How many lines in the entries below contain the string "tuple"? Reply with the number only.

↓↓↓

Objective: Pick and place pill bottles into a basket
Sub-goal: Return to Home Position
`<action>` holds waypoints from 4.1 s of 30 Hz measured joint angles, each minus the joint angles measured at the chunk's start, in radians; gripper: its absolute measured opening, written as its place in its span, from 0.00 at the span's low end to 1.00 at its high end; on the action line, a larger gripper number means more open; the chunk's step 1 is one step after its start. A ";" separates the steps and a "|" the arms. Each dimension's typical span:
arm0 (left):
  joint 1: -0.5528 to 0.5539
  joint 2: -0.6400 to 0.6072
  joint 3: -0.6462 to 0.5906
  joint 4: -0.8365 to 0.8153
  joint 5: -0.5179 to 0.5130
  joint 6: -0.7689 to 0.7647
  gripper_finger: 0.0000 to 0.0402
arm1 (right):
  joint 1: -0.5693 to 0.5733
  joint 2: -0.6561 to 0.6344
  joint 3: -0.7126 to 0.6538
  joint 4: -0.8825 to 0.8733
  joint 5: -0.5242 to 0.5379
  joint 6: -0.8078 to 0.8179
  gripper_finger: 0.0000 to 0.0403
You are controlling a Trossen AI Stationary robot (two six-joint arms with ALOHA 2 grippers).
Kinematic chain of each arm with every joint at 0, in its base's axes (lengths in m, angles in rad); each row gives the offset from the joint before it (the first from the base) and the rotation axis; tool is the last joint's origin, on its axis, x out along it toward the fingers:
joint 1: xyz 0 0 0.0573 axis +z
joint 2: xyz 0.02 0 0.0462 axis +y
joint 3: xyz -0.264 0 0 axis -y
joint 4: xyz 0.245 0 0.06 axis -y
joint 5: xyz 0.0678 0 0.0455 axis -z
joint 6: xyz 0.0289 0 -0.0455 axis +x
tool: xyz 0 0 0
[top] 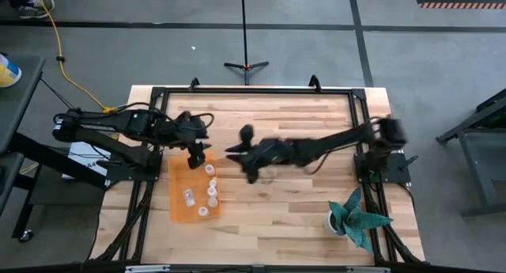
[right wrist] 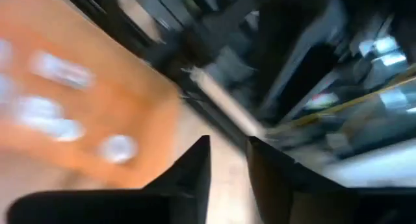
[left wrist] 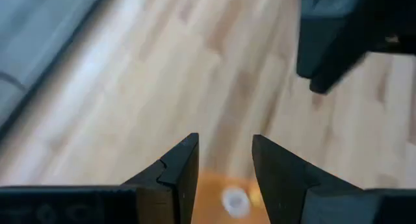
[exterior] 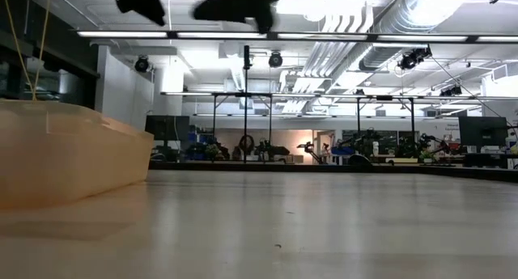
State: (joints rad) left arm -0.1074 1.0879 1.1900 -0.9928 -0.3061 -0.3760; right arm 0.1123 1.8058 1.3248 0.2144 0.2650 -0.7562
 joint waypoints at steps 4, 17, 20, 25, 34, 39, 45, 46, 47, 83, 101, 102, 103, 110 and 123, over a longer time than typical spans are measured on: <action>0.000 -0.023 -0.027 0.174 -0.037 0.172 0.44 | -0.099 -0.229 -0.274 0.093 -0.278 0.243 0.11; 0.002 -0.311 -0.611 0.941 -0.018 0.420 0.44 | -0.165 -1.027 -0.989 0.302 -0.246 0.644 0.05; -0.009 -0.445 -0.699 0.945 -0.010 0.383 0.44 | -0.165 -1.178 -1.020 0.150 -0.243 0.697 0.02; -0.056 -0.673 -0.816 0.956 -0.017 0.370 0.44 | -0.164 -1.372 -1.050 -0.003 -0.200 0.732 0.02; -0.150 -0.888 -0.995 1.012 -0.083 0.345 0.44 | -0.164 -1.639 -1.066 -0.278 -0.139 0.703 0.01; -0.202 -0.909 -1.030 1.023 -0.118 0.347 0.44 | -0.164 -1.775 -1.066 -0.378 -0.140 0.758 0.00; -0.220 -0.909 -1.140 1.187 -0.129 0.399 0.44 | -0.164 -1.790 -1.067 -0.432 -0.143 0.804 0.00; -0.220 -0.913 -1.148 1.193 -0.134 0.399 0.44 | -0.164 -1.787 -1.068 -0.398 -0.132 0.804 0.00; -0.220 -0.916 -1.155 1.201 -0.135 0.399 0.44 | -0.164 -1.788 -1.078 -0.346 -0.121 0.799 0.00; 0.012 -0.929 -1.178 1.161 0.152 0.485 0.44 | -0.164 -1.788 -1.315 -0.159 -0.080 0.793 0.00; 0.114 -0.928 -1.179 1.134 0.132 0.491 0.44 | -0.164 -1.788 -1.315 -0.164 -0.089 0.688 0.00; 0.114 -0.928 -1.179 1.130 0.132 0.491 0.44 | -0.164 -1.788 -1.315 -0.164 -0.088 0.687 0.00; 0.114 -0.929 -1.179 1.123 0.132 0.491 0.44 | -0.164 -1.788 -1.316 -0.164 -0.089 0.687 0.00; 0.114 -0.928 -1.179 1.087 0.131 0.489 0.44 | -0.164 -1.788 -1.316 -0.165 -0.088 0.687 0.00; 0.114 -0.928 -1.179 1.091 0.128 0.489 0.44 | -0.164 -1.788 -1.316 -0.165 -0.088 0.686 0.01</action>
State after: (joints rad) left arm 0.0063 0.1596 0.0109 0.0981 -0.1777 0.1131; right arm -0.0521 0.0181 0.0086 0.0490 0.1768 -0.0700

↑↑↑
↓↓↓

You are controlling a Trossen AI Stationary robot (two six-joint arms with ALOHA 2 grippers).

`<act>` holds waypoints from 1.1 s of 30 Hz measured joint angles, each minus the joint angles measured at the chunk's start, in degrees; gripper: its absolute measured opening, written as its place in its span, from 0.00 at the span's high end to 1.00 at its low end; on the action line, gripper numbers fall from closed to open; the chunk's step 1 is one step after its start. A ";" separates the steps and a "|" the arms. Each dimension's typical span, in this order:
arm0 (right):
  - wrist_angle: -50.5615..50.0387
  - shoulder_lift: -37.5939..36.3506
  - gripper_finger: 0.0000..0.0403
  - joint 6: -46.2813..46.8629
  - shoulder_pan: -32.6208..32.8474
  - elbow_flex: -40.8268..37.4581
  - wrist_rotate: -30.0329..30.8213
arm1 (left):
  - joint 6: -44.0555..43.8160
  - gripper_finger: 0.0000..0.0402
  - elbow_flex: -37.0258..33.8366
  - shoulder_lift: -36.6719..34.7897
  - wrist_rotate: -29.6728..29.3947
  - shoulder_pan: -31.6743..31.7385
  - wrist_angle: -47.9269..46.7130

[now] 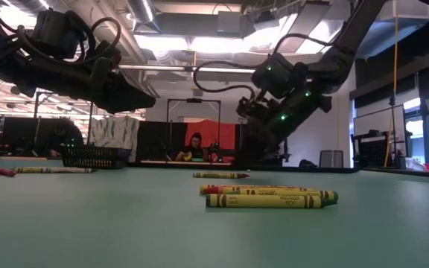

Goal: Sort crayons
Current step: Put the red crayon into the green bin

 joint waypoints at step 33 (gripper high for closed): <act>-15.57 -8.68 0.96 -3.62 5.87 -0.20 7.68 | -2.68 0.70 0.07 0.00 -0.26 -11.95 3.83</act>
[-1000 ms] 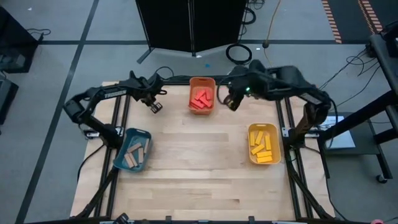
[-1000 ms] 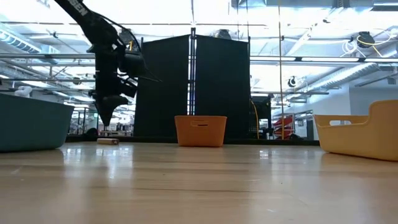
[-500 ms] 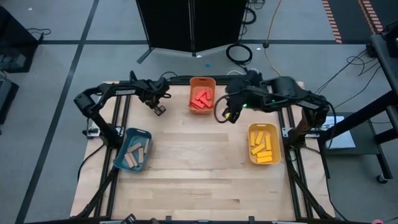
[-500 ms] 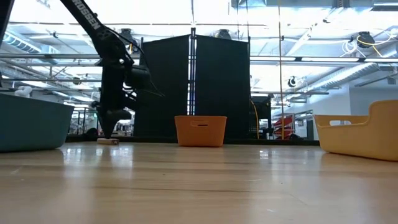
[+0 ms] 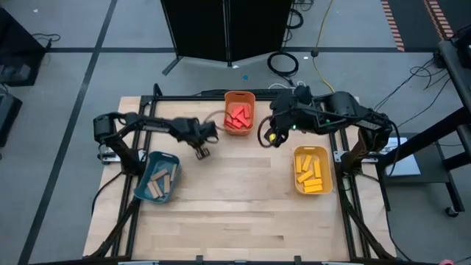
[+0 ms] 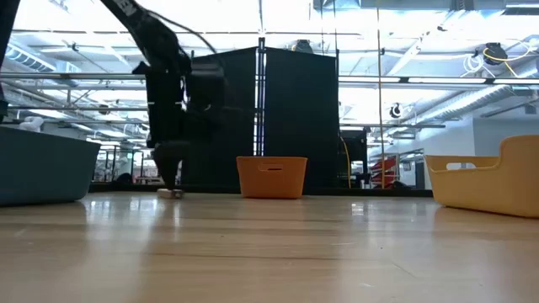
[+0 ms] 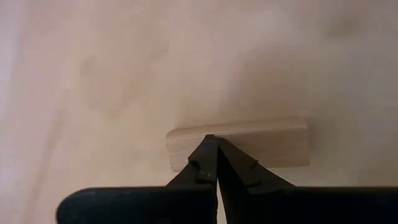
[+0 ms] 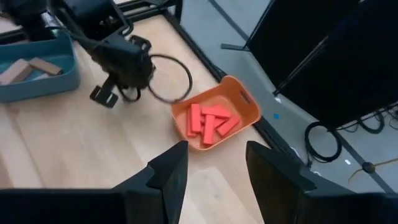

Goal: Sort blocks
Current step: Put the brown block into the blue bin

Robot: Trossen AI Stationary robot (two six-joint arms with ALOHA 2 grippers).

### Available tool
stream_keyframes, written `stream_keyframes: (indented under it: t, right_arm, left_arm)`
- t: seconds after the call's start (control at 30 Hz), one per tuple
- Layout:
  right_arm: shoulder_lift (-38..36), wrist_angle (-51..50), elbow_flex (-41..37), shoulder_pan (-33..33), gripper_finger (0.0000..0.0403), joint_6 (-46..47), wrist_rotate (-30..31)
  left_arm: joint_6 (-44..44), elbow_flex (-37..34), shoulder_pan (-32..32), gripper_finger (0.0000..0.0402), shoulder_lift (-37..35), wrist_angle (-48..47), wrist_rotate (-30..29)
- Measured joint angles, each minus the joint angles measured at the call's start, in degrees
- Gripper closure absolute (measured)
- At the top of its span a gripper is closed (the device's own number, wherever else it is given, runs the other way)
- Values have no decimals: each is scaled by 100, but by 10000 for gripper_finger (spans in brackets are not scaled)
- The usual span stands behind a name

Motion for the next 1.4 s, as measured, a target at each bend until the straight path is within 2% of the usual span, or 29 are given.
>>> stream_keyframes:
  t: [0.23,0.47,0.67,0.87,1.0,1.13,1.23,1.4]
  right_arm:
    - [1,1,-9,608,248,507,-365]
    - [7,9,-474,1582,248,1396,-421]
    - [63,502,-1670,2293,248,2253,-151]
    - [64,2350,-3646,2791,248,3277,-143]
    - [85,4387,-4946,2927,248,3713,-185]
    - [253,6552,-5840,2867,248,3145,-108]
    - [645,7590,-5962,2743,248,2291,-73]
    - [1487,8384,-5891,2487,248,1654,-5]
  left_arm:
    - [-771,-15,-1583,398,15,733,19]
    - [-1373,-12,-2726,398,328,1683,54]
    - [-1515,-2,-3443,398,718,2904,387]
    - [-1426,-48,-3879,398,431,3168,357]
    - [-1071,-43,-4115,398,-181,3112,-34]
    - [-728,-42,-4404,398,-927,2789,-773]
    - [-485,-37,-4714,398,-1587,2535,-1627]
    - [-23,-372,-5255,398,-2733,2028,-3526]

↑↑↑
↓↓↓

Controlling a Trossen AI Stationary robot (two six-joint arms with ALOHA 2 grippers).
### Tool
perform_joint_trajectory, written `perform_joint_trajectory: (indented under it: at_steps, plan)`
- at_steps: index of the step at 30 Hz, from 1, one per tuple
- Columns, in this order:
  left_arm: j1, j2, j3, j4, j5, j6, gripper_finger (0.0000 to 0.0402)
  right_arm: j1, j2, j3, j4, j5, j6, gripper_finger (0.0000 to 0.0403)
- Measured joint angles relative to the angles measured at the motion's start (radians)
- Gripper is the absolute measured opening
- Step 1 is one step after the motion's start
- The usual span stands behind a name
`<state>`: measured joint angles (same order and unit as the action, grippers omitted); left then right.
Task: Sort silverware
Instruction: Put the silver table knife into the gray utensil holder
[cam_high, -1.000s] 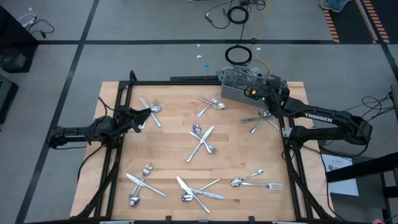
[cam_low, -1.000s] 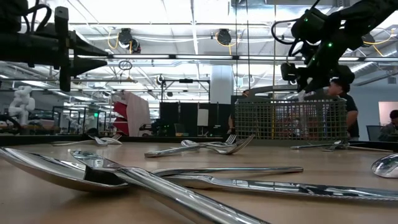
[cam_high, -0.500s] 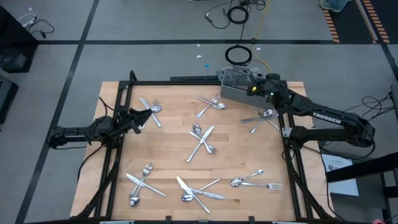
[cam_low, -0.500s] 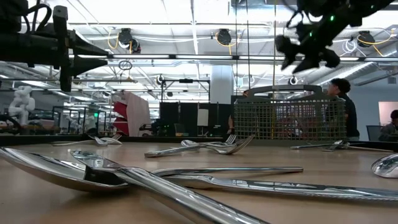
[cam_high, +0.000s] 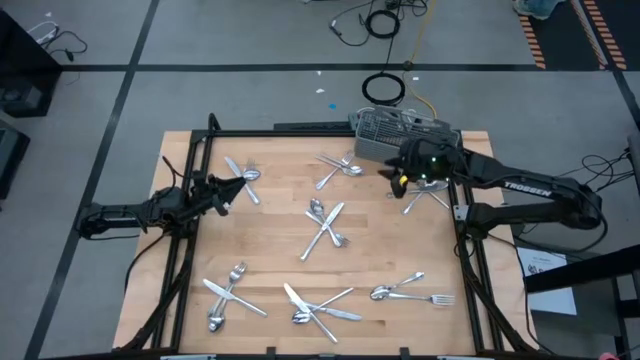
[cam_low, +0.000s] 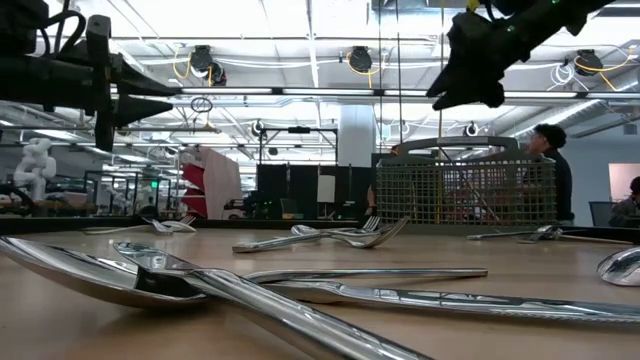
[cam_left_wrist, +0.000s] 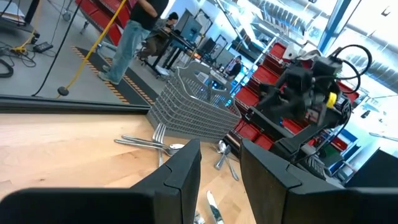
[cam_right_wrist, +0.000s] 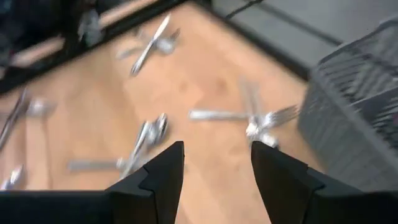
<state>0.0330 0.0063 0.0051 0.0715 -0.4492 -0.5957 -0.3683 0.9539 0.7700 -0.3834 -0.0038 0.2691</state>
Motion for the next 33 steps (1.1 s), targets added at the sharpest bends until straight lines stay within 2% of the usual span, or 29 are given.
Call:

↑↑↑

TASK SOLUTION → 2